In early March the RBA raised the official cash rate target by 25bps in-line with market consensus, the 10th consecutive hike to a level of 3.60%. Yields declined after the meeting as the market primality focused on the dovish language in the statement. The statement clearly stated that “monthly CPI indicator suggests that inflation has peaked in Australia”, and that there is “lower risk of a cycle in which prices and wages chase one another”. In terms of forward guidance, the statement amended “further increases” in the February statement to “further tightening” and refrained from using plural. The RBA would also assess “when” and how much further tightening is needed, implying a possible pause – which was delivered in the April meeting.
On the economic data front, the Australian Bureau of Statistics unveiled its latest quarterly GDP statistics which was softer than expected (Q4 SA 0.5% QoQ vs C 0.8%). GDP growth slowed in each of the last two quarters, and the 0.3% growth in household spending was the weakest quarterly rise since the delta-variant lookdowns in September 2021. Later in the month, the February labour force survey showed continuous tightness in the labour market. The unemployment rate fell again to 3.5% versus the consensus of 3.6%, still at historically low level. In terms of the monthly CPI series, inflation surprised to the downside in January at 7.4% YoY versus the consensus of 8.1%. The February CPI of 6.8% YoY was also below the consensus of 7.2%, mainly driven by a sharp decline in travel and accommodation prices, strengthening the view of market participants that inflation has peaked in Australia.
Australian Government bonds sold-off over February in-line with offshore bond markets against the backdrop of markets once more pricing in higher future policy rates due to unexpectedly strong US economic data. Australian 3-year Government bond yields rose 42bps, ending the month at 3.60% while the 10-year Government bond yields surged 30bps, to end the month at 3.85%. The spread of Australian 10-year Government bond yields against US 10-year Government bond yields turned negative again, ending the month at -7bps. Credit spreads tightened over the month (Bloomberg AusBond Credit 0+ year index tightened from 136bps to 131bps). The Bloomberg AusBond Composite 0+ year returned -1.32%.
In early February the RBA raised the official cash rate target by 25bps, the 9th consecutive hike to a level of 3.35%. The RBA’s reasoning for the decision was largely focusing on the persistence of high inflation. Notably, the decision came shortly after the Q4 CPI release which surprised forecasters to the upside with the RBA’s preferred core inflation measure – the Trimmed Mean Index – rising 1.7% QoQ (6.9% YoY). According to the RBA minutes, the board considered two options of hiking 50bps and 25bps, which was deemed to be hawkish given that in the last meeting the discussion covered the possibility of pausing rate hikes altogether. The forward guidance was seen as hawkish too as the statement emphasized “further increase in interest rate will be needed”, excluding the phrase from the Dec. meeting that “it is not on a pre-set course”.
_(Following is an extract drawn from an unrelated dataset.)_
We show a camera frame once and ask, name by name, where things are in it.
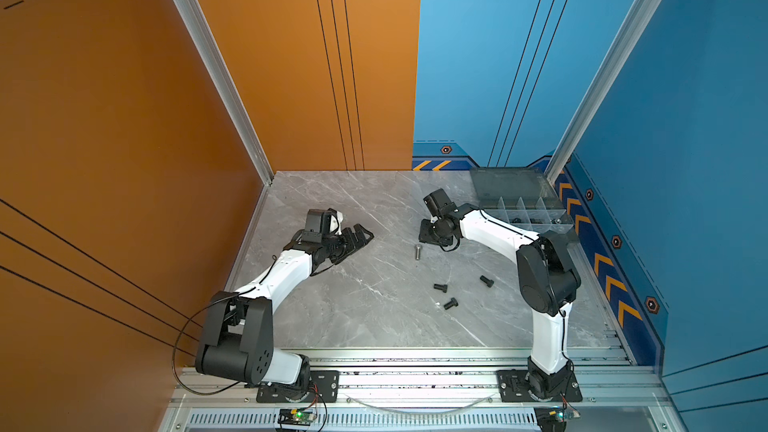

Elsewhere on the data side, labour market and wages releases came in weaker than expected in February. The labour force survey showed that the unemployment rate unexpectedly increased to 3.7% in January versus the market expectation to hold steady at 3.5%, although still at a historically tight level. Wage growth also came in softer than expected in Q4 at 0.8% QoQ (3.3% YoY) versus expectations of 1.0% QoQ. Retail sales on the other hand rose to 1.90% later in the month, partially recovering the large contraction reported in December.